La théorie du Jubilé tient du château de cartes. Certes, Esaïe 61, il fait sans doute allusion à la loi de Lévitique 25 ; l'indice en est le terme assez technique employé pour la « libération » proclamée, terme rare et caractéristique des dispositions jubilaires.
Mais, dans son contexte, la prophétie ne peut viser que la Grande Rédemption promise aux exilés de Sion, dont le retour de Babylone sera le prélude et l'achèvement, le salut et la nouvelle création par le ministère du serviteur de l'Eternel : le Jubilé n'est évoqué qu'à titre de figure.11*C'est du grand Événement, objet de toute l'espérance, que Jésus à Nazareth annonce l'accomplissement. On ne peut pas en tirer que Jésus exige de la société israélite en l'an 26 l'application de la loi jubilaire - même si les deux textes (Lv 25 et Es 61) étaient lus à la suite dans le service synagogal.12*Les autres ,allusions alléguées sont encore moins consistantes. Si le « Notre Père » demande « Remets-nous nos dettes », rien n'indique de penser au Jubilé (contre pp. 59s) : John Yoder oublie qu'en araméen, le hôbà', littéralement « dette », était devenu le terme courant pour la « faute » ou le « péché », et c'est bien pourquoi Matthieu paraphrase aussitôt en employant « transgression ». Interpréter Luc 1 2 , 3 3 , « Vendez ce que vous possédez et donnez-le en aumône », comme « ordonnance jubilaire », comme la « redistribution du capital » pouvant seule satisfaire Jésus (pp. 67 -69), c'est dériver fort loin de l'institution du Lévitique prétendument en cause ! Celle-ci ne parle pas d'aumône, ni de vente, et ne réclame même pas la « redistribution » du capital, puisqu'elle garantit une propriété perpétuelle, sauf extinction de la lignée : chacun retourne dans le patrimoine familial.

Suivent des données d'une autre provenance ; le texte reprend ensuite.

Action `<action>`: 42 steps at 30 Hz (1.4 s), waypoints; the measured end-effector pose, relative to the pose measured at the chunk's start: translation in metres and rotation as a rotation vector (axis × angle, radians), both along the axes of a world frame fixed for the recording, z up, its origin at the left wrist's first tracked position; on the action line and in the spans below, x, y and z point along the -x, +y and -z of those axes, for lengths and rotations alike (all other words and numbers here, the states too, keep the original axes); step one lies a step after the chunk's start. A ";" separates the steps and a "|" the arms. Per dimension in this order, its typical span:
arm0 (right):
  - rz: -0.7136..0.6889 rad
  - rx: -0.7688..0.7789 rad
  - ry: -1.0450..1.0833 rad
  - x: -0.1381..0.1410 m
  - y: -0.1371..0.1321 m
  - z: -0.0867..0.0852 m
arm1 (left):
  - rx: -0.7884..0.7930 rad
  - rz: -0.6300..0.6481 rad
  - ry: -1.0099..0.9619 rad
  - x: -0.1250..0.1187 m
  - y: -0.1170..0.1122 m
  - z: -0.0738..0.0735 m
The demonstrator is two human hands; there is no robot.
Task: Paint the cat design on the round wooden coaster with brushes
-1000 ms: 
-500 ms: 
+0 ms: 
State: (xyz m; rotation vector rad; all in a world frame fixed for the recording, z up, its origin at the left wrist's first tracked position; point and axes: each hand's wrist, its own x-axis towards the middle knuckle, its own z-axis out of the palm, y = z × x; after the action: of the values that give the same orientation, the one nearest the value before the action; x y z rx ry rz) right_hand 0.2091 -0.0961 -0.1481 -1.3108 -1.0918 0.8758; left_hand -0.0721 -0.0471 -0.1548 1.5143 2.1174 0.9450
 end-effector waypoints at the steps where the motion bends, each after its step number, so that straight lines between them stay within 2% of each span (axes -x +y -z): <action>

A quel, point une thèse préconçue infléchit la lecture !
Encore un échantillon du traitement de l'histoire évangélique. On s'étonne que la fameuse réponse de Jésus à propos du tribut versé à César reçoive moins d'une page de commentaire, et surtout de la logique que le professeur Yoder lui applique. Pour lui, elle infirme la conception «spiritualisante », apolitique, de Jésus ; « elle met plutôt en évidence, écrit-il, l'imbrication de deux revendications ou de deux souverainetés qui s'affrontent sur le même terrain » (p. 48). En réalité, le texte se lit aussi facilement dans la perspective la plus luthérienne des deux Royaumes que dans celle de notre auteur : il n'infirme ou ne confirme pas plus l'une que l'autre. Il enseigne, cependant, un point capital que John Yoder passe entièrement sous silence : interrogé sur le paiement de l'impôt (Lc 20,22), Jésus délimite une sphère de légitimité pour les exigences de César, auxquelles il commande (avec son autorité de suprême Docteur, v. 21) de se soumettre. Il ne s'agit pas de non-résistance à l'agression du méchant, mais de choses qui appartiennent à César et lui sont dues (v. 25).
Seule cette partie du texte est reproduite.